Data & Observations Control:

  • Number of Dead Eggs- 0
  • Number of Living Embryos still in Egg Cases- 0
  • Number of Living Hatchlings (Larvae)- 16
  • Number of Dead Hatchlings- 1
  • Eye and Body Structure Observations- Eyes are black and moving back and forth.

Body length = 145um, tail is long, making up most of the body. The body was yellow-colored and translucent with black speckles. The swim bladder measures about 10um.

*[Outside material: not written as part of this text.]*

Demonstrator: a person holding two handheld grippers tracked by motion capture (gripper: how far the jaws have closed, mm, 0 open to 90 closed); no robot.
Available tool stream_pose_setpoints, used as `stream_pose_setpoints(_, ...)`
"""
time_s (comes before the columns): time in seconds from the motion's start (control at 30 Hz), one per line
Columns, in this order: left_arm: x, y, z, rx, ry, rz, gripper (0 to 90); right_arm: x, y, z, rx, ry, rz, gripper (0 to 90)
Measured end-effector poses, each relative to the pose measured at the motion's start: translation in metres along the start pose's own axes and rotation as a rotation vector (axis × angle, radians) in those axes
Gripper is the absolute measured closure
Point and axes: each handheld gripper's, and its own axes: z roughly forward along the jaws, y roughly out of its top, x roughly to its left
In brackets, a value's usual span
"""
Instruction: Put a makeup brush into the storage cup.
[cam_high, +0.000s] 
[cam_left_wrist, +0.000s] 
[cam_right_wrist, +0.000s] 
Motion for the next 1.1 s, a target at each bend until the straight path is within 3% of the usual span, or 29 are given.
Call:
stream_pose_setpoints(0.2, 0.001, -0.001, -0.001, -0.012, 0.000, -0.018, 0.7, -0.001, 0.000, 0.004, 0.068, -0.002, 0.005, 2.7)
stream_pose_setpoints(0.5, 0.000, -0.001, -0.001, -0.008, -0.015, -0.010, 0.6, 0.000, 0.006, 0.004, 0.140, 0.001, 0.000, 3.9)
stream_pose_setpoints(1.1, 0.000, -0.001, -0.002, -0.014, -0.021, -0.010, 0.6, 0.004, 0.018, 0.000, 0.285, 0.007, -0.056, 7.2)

  • Other Observations- Heart rate measured 48/15 seconds. Swimming & behavior: The fish were lively and active, with fluid tail movements.

Experimental:

  1. of Dead Eggs- 0
  2. of Living Embryos still in Egg Cases- 0
  3. of Living Hatchlings (Larvae)- 2
  4. of Dead Hatchlings- 3

Eye and Body Structure Observations- Eyes were black and not moving much. Head seemed to be smaller, and eyes closer together. The body measured about 155um, and was translucent with black speckles. The tail was shorter and fatter in comparison to the control. The swim bladder seemed to be absent/undeveloped, and as a result, the fish had problems staying balanced/upright in the water. (Kept rolling onto it’s side.) Other Observations- Heart rate was measured at 45/15 seconds.

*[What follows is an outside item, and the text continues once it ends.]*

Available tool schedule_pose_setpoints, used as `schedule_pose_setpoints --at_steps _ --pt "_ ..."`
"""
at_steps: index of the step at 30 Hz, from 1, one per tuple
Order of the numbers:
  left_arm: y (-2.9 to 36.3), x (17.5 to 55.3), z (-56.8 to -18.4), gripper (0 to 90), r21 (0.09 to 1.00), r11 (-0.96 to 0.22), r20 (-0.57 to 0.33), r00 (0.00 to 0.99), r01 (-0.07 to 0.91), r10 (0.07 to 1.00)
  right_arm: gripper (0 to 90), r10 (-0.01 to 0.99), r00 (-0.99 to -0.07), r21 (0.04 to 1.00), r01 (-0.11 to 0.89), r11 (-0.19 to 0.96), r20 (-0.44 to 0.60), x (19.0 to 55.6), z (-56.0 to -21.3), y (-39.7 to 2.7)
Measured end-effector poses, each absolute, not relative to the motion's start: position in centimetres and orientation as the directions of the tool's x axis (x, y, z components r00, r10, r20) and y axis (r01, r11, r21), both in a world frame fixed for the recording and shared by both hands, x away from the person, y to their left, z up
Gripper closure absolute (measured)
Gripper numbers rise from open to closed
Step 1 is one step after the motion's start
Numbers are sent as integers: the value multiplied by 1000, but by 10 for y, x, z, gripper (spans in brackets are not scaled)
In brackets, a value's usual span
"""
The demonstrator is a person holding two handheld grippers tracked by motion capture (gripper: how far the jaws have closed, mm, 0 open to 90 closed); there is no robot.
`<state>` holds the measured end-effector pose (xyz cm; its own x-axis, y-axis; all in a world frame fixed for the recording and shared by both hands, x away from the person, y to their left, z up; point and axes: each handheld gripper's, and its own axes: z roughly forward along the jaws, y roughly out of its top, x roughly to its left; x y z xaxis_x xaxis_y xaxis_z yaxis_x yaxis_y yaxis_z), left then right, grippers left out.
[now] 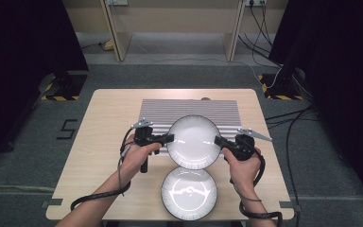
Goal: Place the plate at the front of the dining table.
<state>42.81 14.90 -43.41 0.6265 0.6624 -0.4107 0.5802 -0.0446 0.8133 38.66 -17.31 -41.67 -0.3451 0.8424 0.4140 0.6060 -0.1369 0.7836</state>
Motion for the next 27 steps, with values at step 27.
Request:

Day 15 (March 4, 2015): Class Lab Day

Procedure/Methods 1. Observe the Zebrafish as well as the fixed control Zebrafish from last Wednesday (Day 8) 2. Fix two control larvae. Add the Zebrafish to a tube using a dropper and add one drop of tricaine solution per mL of water. Later, the TA added paraformaldehyde and stored the sample 3. Properly dispose of dead Zebrafish, put the living fish dishes to be preserved, and dispose of the alcohol solution in the waste collection jug

Data & Observations Control:

  • Number of Dead Eggs- 0
  • Number of Living Embryos still in Egg Cases- 0
  • Number of Living Hatchlings (Larvae)- 6
  • Number of Dead Hatchlings- 10
  • Eye and Body Structure Observations- their eyes were moving, but very minimally; their bodies still had black speckles but were far more yellow in color than before; growth is noticeable in length of the fish. Today they were about 165 ocular spaces at 4x objective and on Monday they were 145 and a week ago (Day 8) were 140 ocular spaces; they still have a swim bladder that is about 10 ocular spaces wide at the x objective lens
  • Other Observations- Some protists were found in their water; we used the fixed control Zebrafish to measure eye size of a controlled fish (12 ocular spaces at 4x lens); motility was much slower in pace and smaller range of motion compared to all other days of observation

Experimental:

  • Number of Dead Eggs- 0
  • Number of Living Embryos still in Egg Cases- 0
  • Number of Living Hatchlings (Larvae)- 0
  • Number of Dead Hatchlings- 2
  • Eye and Body Structure Observations- N/A (Dead)
  • Other Observations- N/A (Dead)


Fixed Zebrafish Larvae from February 25 (Day 8)

With these findings, it is safe to say that the original hypothesis can be deemed correct, and that alcohol does indeed have a large array of adverse effects upon the development of the zebrafish. Experiments like these are important for science because they create larger implications that can be applied to other organisms, and show how and in what ways certain substances can be dangerous to any organism’s development. With these findings, it can be concluded that alcohol is very clearly dangerous to the development of not only the zebrafish, but other organisms as well.